§ **Task description**
Please retype the listing below exactly, from its opening line through the line where "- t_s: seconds" appears.

++++ Data ++++

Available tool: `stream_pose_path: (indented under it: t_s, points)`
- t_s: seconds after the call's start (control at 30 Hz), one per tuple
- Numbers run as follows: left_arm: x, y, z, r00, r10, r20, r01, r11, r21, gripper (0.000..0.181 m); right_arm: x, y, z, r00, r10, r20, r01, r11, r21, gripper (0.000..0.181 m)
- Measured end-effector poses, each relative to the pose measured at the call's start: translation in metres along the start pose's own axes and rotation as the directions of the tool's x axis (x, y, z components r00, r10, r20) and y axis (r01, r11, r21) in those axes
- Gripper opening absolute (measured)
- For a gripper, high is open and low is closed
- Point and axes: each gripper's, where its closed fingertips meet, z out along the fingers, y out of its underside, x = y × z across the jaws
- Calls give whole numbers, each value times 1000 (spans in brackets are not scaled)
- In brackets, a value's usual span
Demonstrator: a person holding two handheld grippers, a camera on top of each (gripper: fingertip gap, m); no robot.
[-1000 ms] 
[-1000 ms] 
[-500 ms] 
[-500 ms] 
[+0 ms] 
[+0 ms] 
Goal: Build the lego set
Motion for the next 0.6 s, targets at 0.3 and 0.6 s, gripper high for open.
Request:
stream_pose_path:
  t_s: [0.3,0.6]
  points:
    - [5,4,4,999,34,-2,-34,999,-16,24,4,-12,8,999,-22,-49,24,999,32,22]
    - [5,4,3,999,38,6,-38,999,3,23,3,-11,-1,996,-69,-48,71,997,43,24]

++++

§ **Solution**
Available tool: `stream_pose_path: (indented under it: t_s, points)`
- t_s: seconds after the call's start (control at 30 Hz), one per tuple

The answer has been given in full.